Work task:
The answer must be the data, repeated exactly.
↓
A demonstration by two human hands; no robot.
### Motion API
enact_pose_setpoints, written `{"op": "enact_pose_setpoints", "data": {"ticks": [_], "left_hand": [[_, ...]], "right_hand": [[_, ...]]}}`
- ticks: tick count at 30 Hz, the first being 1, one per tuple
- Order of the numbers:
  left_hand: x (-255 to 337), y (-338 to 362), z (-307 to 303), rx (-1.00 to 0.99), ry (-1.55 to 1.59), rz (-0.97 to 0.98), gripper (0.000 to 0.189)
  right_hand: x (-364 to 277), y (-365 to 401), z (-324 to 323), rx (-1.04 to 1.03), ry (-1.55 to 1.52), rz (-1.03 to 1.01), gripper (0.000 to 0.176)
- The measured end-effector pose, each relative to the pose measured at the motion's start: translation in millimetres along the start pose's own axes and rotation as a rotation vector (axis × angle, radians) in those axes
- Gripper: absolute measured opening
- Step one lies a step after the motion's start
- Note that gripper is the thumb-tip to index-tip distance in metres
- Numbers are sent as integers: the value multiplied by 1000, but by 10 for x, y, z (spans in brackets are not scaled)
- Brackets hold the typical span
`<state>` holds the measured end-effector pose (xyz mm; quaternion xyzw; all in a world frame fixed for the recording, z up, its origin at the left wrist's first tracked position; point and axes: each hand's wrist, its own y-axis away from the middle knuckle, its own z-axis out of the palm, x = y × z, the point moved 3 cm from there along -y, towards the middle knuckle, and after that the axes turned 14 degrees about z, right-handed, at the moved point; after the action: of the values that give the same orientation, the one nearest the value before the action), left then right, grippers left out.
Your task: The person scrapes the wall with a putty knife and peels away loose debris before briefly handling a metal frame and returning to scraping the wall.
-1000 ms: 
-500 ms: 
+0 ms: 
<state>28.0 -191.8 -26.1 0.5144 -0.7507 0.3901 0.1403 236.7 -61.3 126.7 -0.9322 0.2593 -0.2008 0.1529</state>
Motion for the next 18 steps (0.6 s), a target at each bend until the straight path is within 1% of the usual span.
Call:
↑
Your solution:
A demonstration by two human hands; no robot.
### Motion API
enact_pose_setpoints, written `{"op": "enact_pose_setpoints", "data": {"ticks": [_], "left_hand": [[_, ...]], "right_hand": [[_, ...]]}}`
- ticks: tick count at 30 Hz, the first being 1, one per tuple
- Order of the numbers:
  left_hand: x (-255 to 337), y (-338 to 362), z (-307 to 303), rx (-1.00 to 0.99), ry (-1.55 to 1.59), rz (-0.97 to 0.98), gripper (0.000 to 0.189)
  right_hand: x (-364 to 277), y (-365 to 401), z (-324 to 323), rx (-1.04 to 1.03), ry (-1.55 to 1.52), rz (-1.03 to 1.01), gripper (0.000 to 0.176)
- The measured end-effector pose, each relative to the pose measured at the motion's start: translation in millimetres along the start pose's own axes and rotation as a rotation vector (axis × angle, radians) in those axes
- Gripper: absolute measured opening
- Step one lies a step after the motion's start
- Note that gripper is the thumb-tip to index-tip distance in metres
- Numbers are sent as integers: the value multiplied by 1000, but by 10 for x, y, z (spans in brackets are not scaled)
- Brackets hold the typical span
`<state>` holds the measured end-effector pose (xyz mm; quaternion xyzw; all in a world frame fixed for the recording, z up, its origin at the left wrist's first tracked position; point and axes: each hand's wrist, its own y-axis away from the middle knuckle, its own z-axis out of the palm, x = y × z, the point moved 3 cm from there along -y, towards the middle knuckle, and after that the axes turned 14 degrees about z, right-handed, at the moved point; after the action: of the values that give the same orientation, the one nearest the value before the action), left then right, grippers left out.
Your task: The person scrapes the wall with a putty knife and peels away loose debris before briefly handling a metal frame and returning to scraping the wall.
-1000 ms: 
-500 ms: 
+0 ms: 
<state>28.0 -191.8 -26.1 0.5144 -0.7507 0.3901 0.1403 236.7 -61.3 126.7 -0.9322 0.2593 -0.2008 0.1529</state>
Motion for the next 18 steps (0.6 s), a target at each bend until the straight path is within 1% of the usual span.
Call:

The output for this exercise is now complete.